§ **Exercise**
Whenever a line of the data below holds the string "held", copy that line.

:::::

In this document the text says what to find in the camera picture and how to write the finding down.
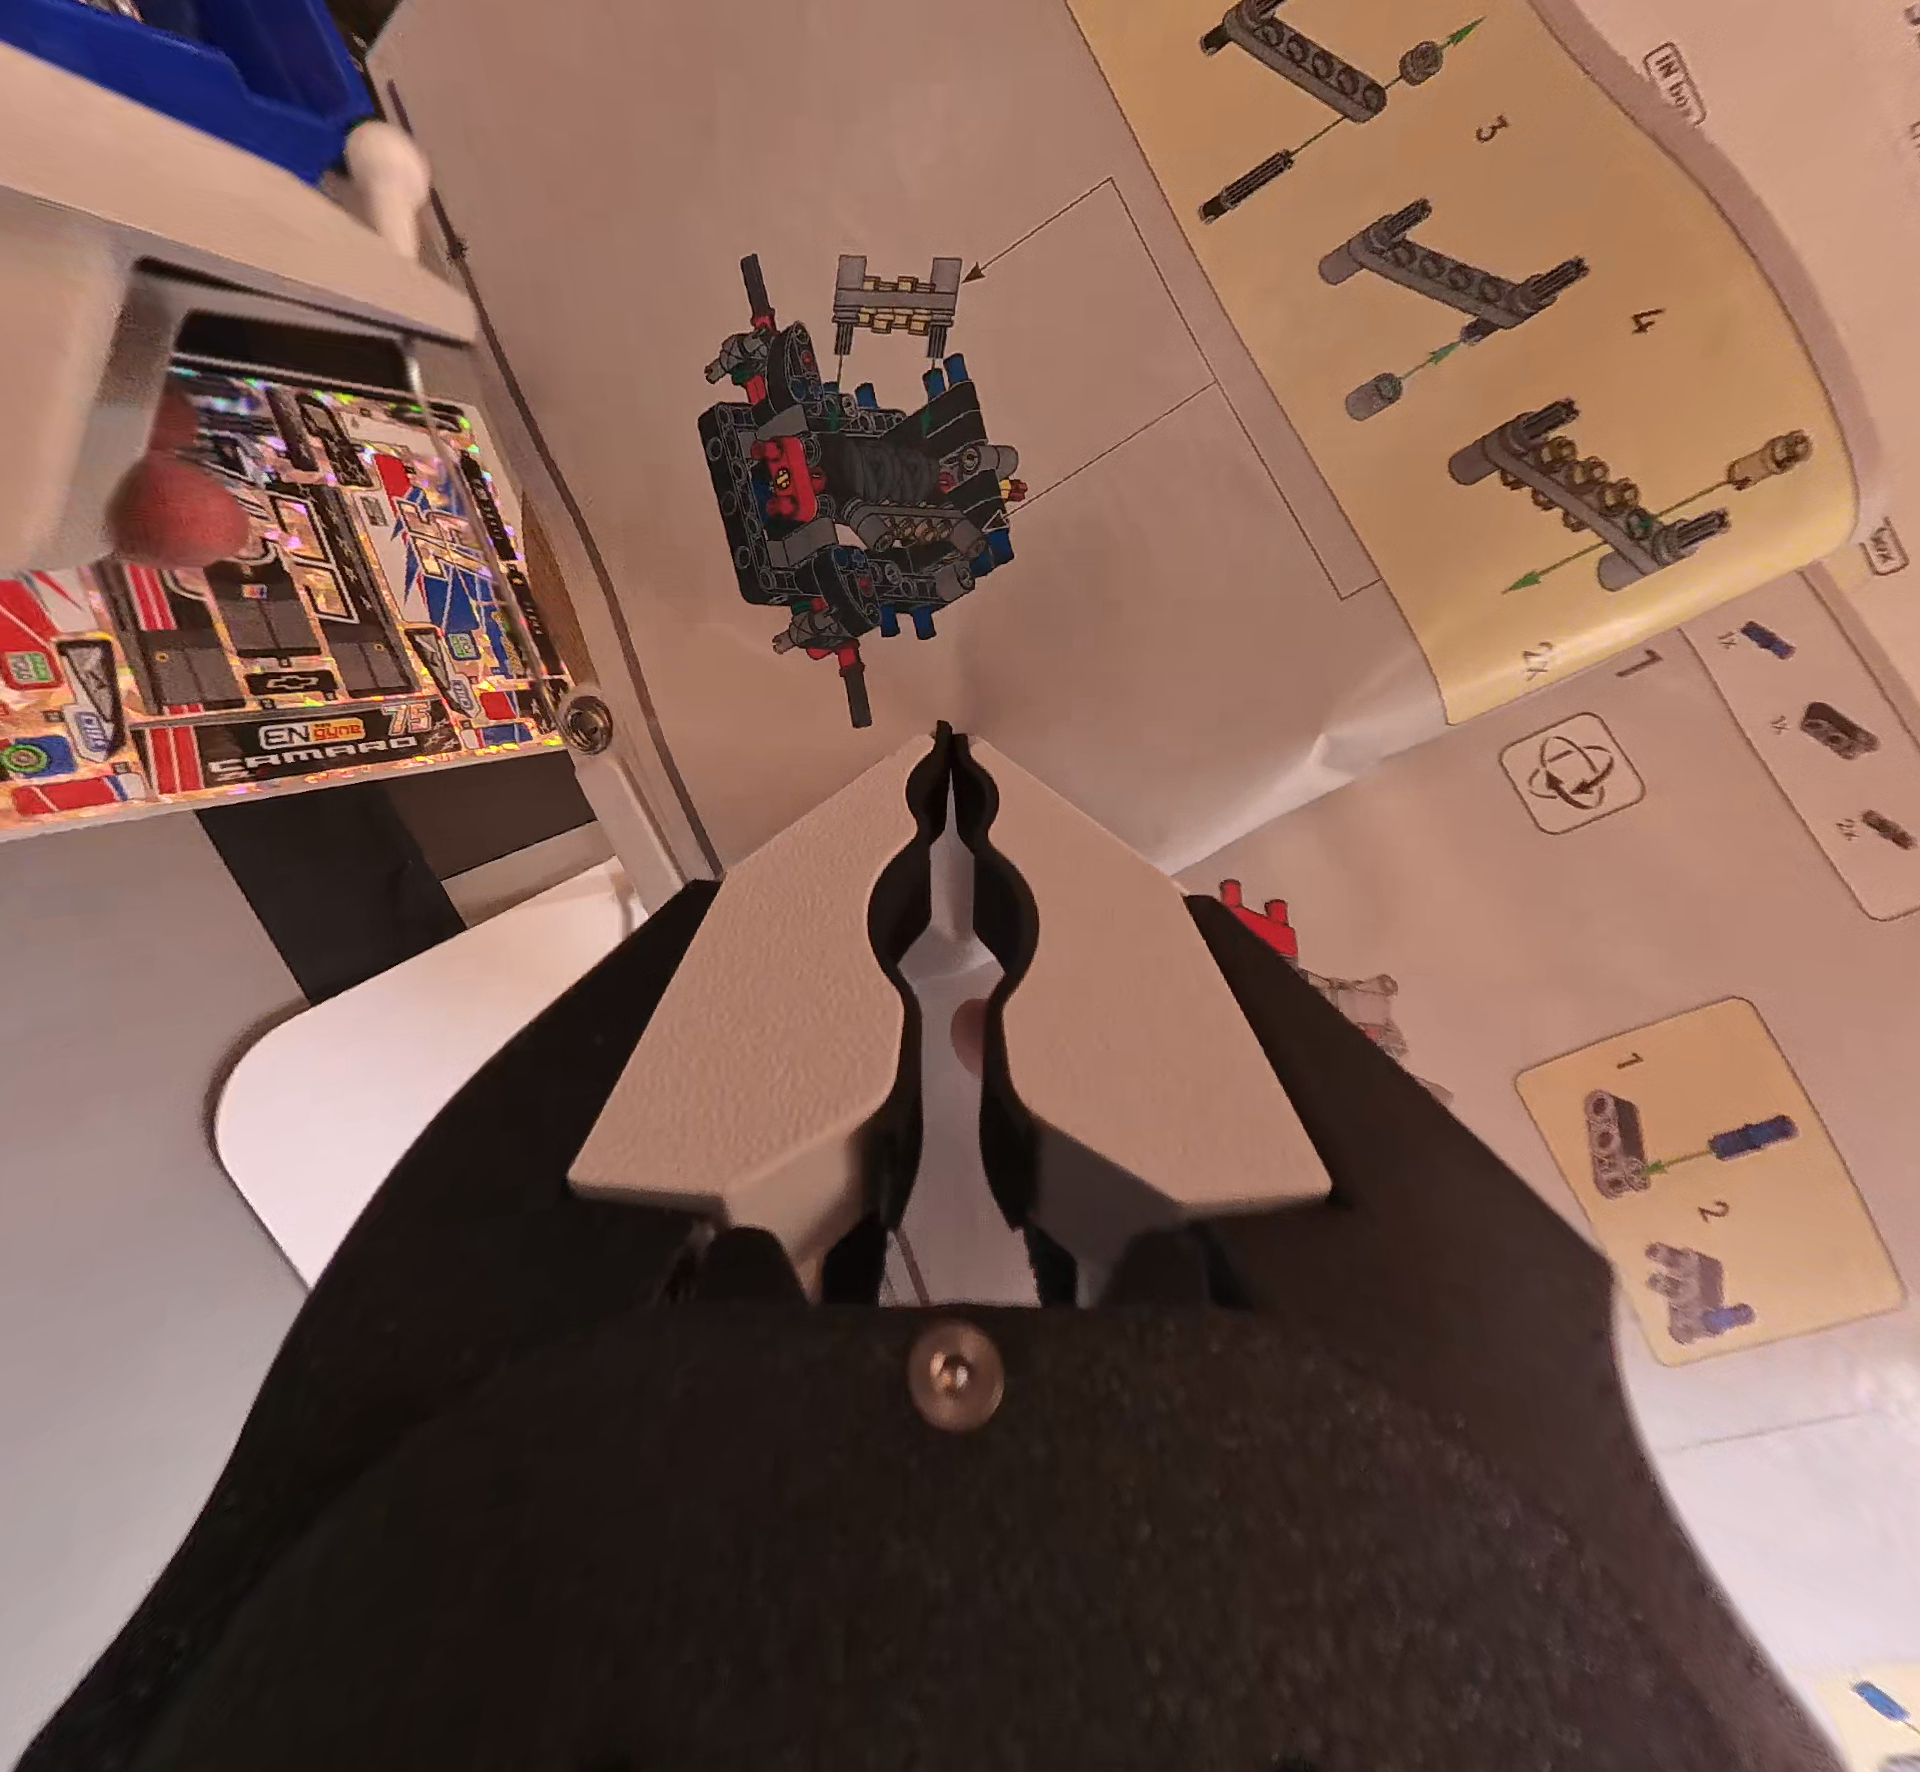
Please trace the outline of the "white task instruction sheet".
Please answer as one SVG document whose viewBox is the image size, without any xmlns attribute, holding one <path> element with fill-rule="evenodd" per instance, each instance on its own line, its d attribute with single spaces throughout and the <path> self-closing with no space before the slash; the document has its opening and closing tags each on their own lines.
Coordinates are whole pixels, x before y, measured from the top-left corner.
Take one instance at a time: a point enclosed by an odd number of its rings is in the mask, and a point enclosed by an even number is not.
<svg viewBox="0 0 1920 1772">
<path fill-rule="evenodd" d="M 1918 0 L 1573 0 L 1739 170 L 1815 281 L 1881 450 L 1836 581 L 1915 592 Z"/>
</svg>

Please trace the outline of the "person's left hand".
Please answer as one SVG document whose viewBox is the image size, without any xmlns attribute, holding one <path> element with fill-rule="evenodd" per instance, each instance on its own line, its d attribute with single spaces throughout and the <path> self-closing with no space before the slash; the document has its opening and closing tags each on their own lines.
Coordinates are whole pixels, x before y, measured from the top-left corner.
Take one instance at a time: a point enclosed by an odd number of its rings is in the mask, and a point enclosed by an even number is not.
<svg viewBox="0 0 1920 1772">
<path fill-rule="evenodd" d="M 227 484 L 200 462 L 197 438 L 193 404 L 174 383 L 164 385 L 146 446 L 107 508 L 116 560 L 201 570 L 244 556 L 249 518 Z"/>
</svg>

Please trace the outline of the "lego instruction booklet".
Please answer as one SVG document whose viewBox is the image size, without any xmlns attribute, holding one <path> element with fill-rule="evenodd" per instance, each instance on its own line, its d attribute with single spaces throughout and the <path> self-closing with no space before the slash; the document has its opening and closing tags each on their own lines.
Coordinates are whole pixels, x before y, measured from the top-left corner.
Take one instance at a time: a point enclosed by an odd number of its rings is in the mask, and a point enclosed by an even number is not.
<svg viewBox="0 0 1920 1772">
<path fill-rule="evenodd" d="M 401 0 L 597 673 L 734 868 L 949 721 L 1539 1213 L 1708 1607 L 1915 1767 L 1915 665 L 1860 378 L 1573 0 Z"/>
</svg>

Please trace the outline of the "holographic sticker sheet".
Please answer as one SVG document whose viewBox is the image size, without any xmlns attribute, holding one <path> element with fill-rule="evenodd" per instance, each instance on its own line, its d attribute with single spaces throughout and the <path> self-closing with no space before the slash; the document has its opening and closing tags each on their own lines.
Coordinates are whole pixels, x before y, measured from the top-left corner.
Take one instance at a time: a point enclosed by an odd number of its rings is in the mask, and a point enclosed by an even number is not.
<svg viewBox="0 0 1920 1772">
<path fill-rule="evenodd" d="M 167 383 L 249 523 L 204 568 L 2 581 L 2 838 L 564 747 L 572 688 L 476 406 L 394 344 L 193 313 Z"/>
</svg>

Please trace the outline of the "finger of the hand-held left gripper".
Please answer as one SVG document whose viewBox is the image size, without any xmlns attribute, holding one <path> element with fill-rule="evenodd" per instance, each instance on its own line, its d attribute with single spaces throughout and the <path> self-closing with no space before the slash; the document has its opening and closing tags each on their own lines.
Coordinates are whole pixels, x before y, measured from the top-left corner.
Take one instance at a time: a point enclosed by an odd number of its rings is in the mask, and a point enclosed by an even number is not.
<svg viewBox="0 0 1920 1772">
<path fill-rule="evenodd" d="M 283 168 L 17 47 L 2 47 L 2 183 L 136 260 L 344 319 L 467 346 L 467 294 Z"/>
</svg>

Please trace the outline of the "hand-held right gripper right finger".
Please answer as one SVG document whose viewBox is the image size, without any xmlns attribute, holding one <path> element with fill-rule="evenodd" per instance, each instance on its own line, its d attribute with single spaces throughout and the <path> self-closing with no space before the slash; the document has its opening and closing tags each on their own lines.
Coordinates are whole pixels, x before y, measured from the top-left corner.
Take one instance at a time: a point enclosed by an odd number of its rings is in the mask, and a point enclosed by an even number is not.
<svg viewBox="0 0 1920 1772">
<path fill-rule="evenodd" d="M 1040 1299 L 1142 1236 L 1319 1205 L 1331 1176 L 1188 896 L 979 737 L 949 745 L 979 1021 L 977 1151 Z"/>
</svg>

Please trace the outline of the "white book stand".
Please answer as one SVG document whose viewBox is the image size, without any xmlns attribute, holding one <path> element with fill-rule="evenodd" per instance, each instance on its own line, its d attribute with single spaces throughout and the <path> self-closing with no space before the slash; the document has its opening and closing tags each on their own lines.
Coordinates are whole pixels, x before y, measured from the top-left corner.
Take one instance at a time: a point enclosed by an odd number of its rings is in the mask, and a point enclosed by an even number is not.
<svg viewBox="0 0 1920 1772">
<path fill-rule="evenodd" d="M 333 779 L 205 808 L 200 826 L 300 994 L 238 1038 L 205 1146 L 301 1294 L 436 1116 L 680 888 L 641 781 L 632 643 L 600 673 L 580 626 L 564 752 Z"/>
</svg>

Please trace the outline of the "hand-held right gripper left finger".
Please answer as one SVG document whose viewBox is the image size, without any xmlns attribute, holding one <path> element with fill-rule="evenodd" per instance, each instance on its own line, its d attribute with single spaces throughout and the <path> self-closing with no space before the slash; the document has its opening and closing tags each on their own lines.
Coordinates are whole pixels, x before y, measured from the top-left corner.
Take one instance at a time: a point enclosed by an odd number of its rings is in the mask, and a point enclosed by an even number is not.
<svg viewBox="0 0 1920 1772">
<path fill-rule="evenodd" d="M 878 1296 L 915 1183 L 921 1012 L 952 735 L 923 731 L 707 886 L 568 1167 L 574 1196 L 754 1229 L 822 1296 Z"/>
</svg>

:::::

§ **Response**
Please trace the outline of the "finger of the hand-held left gripper".
Please trace the outline of the "hand-held right gripper right finger".
Please trace the outline of the "hand-held right gripper left finger".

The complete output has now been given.